A bolsa mensalidade é para custeio de vida no exterior. Não cobre moradia separada para família que eventualmente viaja junto. Não cobre schooling de filhos acompanhantes na maioria dos casos. Não cobre deslocamentos adicionais dentro do país de destino.

O custo de vida no país de destino precisa ser verificado. Uma bolsa que é suficiente para viver em Portugal pode não ser suficiente para viver em Zurique. As tabelas do CNPq estabelecem valores por país, mas esses valores são revisados com menos frequência do que os custos reais mudam.

Para pesquisadoras com família, a decisão de levar família ou manter dois domicílios durante o período tem implicações financeiras concretas que precisam ser calculadas antes da decisão.
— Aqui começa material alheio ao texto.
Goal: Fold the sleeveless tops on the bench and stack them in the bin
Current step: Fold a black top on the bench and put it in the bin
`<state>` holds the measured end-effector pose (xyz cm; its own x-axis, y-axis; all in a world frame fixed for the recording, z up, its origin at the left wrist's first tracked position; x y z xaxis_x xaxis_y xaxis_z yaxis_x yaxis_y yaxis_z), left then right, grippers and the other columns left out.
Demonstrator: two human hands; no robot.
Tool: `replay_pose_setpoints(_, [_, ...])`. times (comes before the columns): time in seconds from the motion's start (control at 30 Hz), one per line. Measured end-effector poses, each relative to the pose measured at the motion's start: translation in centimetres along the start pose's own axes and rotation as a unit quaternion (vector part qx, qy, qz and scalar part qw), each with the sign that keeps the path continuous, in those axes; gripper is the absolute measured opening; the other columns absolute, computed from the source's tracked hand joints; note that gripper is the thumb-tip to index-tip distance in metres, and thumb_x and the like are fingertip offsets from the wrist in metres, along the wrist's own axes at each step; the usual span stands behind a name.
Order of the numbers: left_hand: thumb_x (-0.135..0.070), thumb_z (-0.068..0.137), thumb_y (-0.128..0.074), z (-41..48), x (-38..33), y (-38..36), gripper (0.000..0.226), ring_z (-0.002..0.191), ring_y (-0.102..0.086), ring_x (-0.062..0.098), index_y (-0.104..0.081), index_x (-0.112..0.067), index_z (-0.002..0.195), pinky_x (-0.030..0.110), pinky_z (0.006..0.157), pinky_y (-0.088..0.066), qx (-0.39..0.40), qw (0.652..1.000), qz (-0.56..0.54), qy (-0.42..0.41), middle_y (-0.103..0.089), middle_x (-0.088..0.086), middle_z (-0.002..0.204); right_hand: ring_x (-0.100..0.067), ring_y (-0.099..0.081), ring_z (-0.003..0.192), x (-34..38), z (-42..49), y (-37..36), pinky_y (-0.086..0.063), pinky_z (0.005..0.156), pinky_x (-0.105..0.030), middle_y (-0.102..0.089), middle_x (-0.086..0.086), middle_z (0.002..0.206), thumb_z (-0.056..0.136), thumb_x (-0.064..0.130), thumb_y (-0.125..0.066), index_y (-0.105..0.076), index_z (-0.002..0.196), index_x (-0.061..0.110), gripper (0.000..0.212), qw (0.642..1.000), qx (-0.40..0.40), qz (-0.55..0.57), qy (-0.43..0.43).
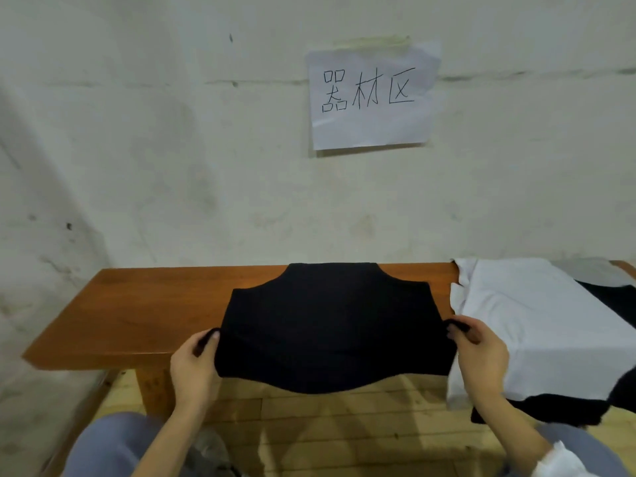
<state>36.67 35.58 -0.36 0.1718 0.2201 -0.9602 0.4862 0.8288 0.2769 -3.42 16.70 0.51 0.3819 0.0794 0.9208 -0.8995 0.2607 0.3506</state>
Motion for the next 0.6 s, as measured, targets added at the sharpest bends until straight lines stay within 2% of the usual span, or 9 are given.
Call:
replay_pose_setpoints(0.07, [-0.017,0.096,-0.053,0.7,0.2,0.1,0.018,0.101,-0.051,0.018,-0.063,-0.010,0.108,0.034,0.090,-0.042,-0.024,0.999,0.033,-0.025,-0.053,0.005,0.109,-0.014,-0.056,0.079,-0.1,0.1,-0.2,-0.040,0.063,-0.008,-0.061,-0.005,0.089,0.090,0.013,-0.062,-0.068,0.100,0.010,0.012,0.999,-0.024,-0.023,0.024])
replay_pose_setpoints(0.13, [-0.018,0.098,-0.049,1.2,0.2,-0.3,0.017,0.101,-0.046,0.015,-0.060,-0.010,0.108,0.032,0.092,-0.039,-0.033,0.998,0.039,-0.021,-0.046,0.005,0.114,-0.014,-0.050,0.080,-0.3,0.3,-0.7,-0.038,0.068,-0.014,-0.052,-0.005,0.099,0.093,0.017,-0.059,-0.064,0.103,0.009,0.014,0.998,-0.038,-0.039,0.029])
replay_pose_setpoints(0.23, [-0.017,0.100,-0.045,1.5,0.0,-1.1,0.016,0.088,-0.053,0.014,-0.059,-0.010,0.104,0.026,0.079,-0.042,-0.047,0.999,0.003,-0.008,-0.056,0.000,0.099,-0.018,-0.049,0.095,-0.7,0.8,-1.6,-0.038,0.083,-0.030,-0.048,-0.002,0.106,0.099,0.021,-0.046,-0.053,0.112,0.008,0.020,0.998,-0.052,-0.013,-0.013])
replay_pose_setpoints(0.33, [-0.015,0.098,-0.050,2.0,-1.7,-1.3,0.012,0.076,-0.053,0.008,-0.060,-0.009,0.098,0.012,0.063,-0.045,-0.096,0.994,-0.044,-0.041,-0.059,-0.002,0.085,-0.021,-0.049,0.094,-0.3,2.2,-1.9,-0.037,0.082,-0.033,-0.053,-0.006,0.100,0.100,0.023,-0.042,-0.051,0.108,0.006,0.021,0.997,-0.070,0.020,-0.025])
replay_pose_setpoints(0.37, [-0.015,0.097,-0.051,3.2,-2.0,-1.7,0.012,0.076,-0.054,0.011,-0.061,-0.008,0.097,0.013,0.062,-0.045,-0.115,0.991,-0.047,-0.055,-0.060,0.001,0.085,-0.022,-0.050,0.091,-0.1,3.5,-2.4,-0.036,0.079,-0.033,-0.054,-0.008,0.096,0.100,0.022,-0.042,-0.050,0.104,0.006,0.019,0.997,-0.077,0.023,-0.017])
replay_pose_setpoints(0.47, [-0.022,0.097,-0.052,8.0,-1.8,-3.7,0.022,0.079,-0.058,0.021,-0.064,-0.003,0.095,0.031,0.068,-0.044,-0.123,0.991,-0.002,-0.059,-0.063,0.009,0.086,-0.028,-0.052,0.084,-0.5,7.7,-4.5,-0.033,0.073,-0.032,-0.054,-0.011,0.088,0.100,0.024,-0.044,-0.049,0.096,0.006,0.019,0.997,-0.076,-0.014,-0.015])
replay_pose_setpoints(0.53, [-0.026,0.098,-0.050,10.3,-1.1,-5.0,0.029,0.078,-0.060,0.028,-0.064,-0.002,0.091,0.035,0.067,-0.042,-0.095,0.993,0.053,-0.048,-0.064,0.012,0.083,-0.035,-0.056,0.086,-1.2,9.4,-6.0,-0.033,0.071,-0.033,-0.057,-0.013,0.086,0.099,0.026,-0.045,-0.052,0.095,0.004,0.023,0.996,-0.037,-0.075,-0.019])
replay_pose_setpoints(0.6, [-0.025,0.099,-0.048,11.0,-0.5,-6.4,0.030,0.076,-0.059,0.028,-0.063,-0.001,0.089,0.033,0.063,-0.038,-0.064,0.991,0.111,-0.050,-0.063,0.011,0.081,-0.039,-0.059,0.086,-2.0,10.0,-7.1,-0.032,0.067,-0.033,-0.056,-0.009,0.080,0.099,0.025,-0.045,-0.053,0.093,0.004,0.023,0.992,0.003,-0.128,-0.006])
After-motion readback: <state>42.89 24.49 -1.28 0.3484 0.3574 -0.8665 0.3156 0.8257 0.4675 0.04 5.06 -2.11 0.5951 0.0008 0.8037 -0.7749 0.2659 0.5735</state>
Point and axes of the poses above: each hand's wrist, its own z-axis towards the middle knuckle, its own y-axis out of the back of the hand, x = y × z, the point moved 4 cm from there along z, towards the middle knuckle
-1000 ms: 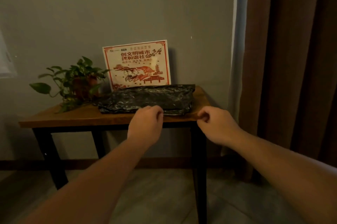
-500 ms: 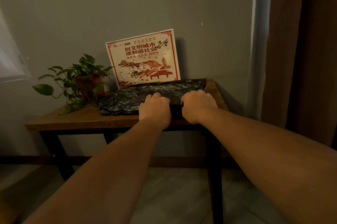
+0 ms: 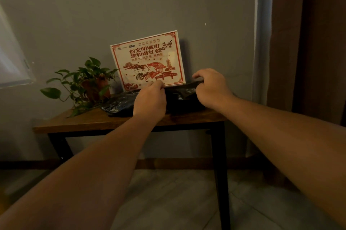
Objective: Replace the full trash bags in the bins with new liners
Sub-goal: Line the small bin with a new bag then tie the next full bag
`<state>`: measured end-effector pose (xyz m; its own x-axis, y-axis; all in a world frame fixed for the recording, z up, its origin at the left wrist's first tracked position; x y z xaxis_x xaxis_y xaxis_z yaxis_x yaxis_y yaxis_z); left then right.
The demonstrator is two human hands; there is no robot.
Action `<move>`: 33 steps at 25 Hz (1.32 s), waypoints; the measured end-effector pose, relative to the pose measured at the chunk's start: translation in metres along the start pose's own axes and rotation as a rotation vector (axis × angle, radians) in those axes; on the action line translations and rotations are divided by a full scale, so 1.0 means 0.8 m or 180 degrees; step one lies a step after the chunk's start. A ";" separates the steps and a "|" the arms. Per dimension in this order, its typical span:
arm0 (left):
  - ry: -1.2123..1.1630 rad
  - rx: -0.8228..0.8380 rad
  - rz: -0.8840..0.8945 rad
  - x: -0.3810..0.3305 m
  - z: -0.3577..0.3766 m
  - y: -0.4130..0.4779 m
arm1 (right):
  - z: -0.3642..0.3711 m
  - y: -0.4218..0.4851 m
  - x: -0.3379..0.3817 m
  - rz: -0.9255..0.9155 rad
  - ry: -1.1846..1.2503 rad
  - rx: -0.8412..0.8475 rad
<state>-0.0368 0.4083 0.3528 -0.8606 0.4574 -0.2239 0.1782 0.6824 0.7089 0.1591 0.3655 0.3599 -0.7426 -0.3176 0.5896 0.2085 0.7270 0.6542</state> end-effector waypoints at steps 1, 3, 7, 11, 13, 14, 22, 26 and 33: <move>-0.0117 -0.0070 -0.0011 0.002 -0.006 -0.003 | -0.007 -0.004 0.002 -0.0040 0.0052 -0.0012; -0.0407 -0.0103 -0.0085 0.005 -0.016 -0.012 | -0.020 -0.013 0.004 -0.0223 -0.0071 0.0082; -0.0970 -0.0080 -0.0193 0.015 -0.036 -0.039 | -0.038 -0.028 0.015 -0.0652 -0.0534 0.0172; -0.1101 -0.0127 0.0068 0.025 -0.064 -0.082 | -0.052 -0.065 0.042 -0.0767 -0.0192 0.0034; -0.1034 0.0030 0.0265 0.031 -0.075 -0.107 | -0.059 -0.091 0.057 -0.0781 -0.0090 0.0179; -0.0985 0.0196 0.0342 0.033 -0.081 -0.119 | -0.063 -0.102 0.064 -0.0760 -0.0064 0.0239; -0.1167 0.0271 0.0393 0.023 -0.137 -0.150 | -0.124 -0.160 0.129 -0.0385 0.0444 0.0426; -0.2275 0.0675 0.0094 -0.001 -0.175 -0.158 | -0.176 -0.198 0.150 0.0153 0.1288 0.0683; -0.3108 0.1228 -0.0110 -0.047 -0.206 -0.169 | -0.269 -0.318 0.141 0.0611 0.1393 0.1601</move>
<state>-0.1072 0.2051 0.3759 -0.1401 0.5782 -0.8038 0.4486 0.7607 0.4690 0.1591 0.0132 0.3620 -0.3750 -0.2945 0.8790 -0.0883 0.9552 0.2824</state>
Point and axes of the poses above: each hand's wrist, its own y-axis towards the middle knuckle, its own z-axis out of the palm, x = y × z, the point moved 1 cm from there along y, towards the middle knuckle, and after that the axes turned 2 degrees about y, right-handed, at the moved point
Como se preparar antes da chamada abrir

Editais de bolsas para o exterior têm prazos. Quando o prazo abre, quem já tem os elementos prontos tem vantagem enorme sobre quem começa a correr.
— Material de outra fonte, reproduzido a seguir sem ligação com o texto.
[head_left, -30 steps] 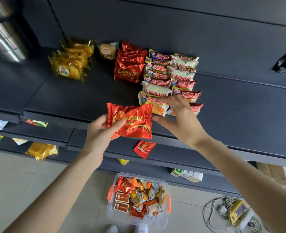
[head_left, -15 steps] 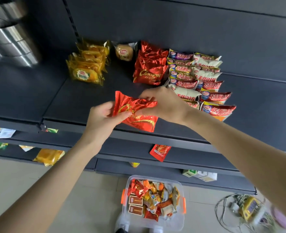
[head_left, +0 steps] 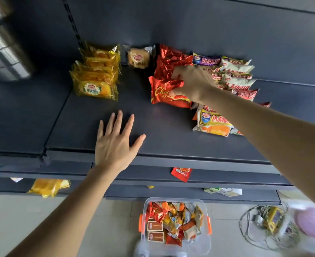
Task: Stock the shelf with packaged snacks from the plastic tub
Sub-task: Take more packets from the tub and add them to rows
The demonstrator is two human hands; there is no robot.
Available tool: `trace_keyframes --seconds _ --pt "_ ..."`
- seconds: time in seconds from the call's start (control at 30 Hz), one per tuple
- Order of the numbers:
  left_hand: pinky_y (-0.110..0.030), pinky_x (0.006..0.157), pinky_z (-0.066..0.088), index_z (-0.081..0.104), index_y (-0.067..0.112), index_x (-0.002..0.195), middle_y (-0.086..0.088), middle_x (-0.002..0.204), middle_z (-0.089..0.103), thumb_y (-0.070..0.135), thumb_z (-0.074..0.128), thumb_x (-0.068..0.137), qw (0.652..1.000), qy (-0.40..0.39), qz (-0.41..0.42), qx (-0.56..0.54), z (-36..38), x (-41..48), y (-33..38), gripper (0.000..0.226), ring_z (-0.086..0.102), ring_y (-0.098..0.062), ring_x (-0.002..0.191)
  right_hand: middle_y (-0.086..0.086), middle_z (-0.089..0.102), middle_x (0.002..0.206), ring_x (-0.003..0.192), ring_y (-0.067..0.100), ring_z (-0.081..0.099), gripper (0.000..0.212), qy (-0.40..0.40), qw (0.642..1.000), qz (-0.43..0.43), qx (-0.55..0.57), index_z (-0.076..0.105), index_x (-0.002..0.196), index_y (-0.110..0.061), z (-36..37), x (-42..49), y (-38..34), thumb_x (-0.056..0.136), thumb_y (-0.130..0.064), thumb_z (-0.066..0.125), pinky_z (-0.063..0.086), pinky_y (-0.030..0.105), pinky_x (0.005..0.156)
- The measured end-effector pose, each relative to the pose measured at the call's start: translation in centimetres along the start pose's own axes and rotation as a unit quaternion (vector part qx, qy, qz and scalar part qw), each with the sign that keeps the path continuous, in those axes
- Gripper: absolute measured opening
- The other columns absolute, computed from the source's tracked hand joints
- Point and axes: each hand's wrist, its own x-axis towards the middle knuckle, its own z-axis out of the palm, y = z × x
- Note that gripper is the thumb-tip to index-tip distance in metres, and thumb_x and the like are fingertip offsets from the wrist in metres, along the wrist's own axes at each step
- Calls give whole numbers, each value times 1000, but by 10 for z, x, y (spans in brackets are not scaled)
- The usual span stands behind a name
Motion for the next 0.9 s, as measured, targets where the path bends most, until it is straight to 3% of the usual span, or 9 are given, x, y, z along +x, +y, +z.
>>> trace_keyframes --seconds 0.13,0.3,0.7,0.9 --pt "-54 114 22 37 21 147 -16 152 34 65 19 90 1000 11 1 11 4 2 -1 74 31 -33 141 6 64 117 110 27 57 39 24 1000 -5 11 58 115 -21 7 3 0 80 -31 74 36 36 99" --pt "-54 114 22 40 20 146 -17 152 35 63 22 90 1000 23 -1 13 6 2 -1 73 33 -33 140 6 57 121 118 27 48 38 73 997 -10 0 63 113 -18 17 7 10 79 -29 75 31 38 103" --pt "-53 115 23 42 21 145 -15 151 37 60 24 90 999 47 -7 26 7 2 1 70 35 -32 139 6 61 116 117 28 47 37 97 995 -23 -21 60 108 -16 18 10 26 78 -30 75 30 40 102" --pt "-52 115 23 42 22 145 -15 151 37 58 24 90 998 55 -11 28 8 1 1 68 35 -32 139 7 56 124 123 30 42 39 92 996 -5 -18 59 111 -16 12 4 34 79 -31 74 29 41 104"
O que preparar antes: identificar e contatar potenciais supervisores no exterior, iniciar a construção do plano de trabalho, atualizar currículo, verificar com a secretaria do programa quais documentos serão necessários e como obtê-los.

Isso pode levar meses, especialmente a parte de conseguir a carta de aceite. Começar com 6 meses de antecedência em relação ao prazo esperado do edital é realista.

Uma última observação prática: professores que já fizeram doutorado sanduíche ou pós-doutorado no exterior são os melhores interlocutores para entender como o processo realmente funciona na sua área específica. As regras gerais existem, mas os detalhes práticos — qual país faz mais sentido para o seu tema, quais laboratórios são receptivos, como funcionou a burocracia — vêm de quem passou por isso recentemente.

O Método V.O.E. inclui essa perspectiva de planejamento de longo prazo da trajetória de pesquisa, não só da dissertação em si. Para mais materiais sobre internacionalização e sobre como construir candidaturas para bolsas, os recursos do blog têm informações complementares sobre esse percurso.

Perguntas frequentes

Qual é a diferença entre o CAPES-Print e o PDSE?
O PDSE (Programa de Doutorado Sanduíche no Exterior) é uma modalidade individual onde o doutorando solicita bolsa diretamente ao CNPq para realizar parte do doutorado no exterior, geralmente de 6 a 12 meses. O CAPES-Print (Programa Institucional de Internacionalização) opera por meio de editais institucionais, onde as universidades brasileiras aprovadas no programa recebem cotas de bolsas para seus alunos e professores viajarem ao exterior em missões de pesquisa. Verificar se sua universidade é conveniada ao CAPES-Print é o primeiro passo para essa modalidade.
Quem pode se candidatar ao PDSE pelo CNPq?
O PDSE do CNPq é destinado a doutorandos matriculados em programas de pós-graduação no Brasil com conceito CAPES 4 ou superior. O candidato precisa ter orientador no Brasil e co-orientador ou supervisor na instituição estrangeira. A candidatura é individual e exige carta de aceite da universidade receptora, plano de trabalho para o período no exterior e carta de aprovação do orientador. Os critérios e valores de bolsa são atualizados periodicamente — consultar o site do CNPq para as especificações vigentes.
Como conseguir carta de aceite de universidade estrangeira para doutorado sanduíche?
A carta de aceite de um professor estrangeiro é um dos maiores desafios práticos da candidatura. O caminho mais comum é identificar pesquisadores no exterior com linha de pesquisa compatível, ler publicações recentes desse pesquisador, e enviar um e-mail apresentando-se, descrevendo o projeto de pesquisa e propondo a colaboração. Não existe fórmula garantida, mas e-mails que mostram familiaridade com o trabalho do pesquisador e que propõem algo específico têm mais chance de resposta do que contatos genéricos. O orientador brasileiro pode facilitar conexões por meio de sua rede.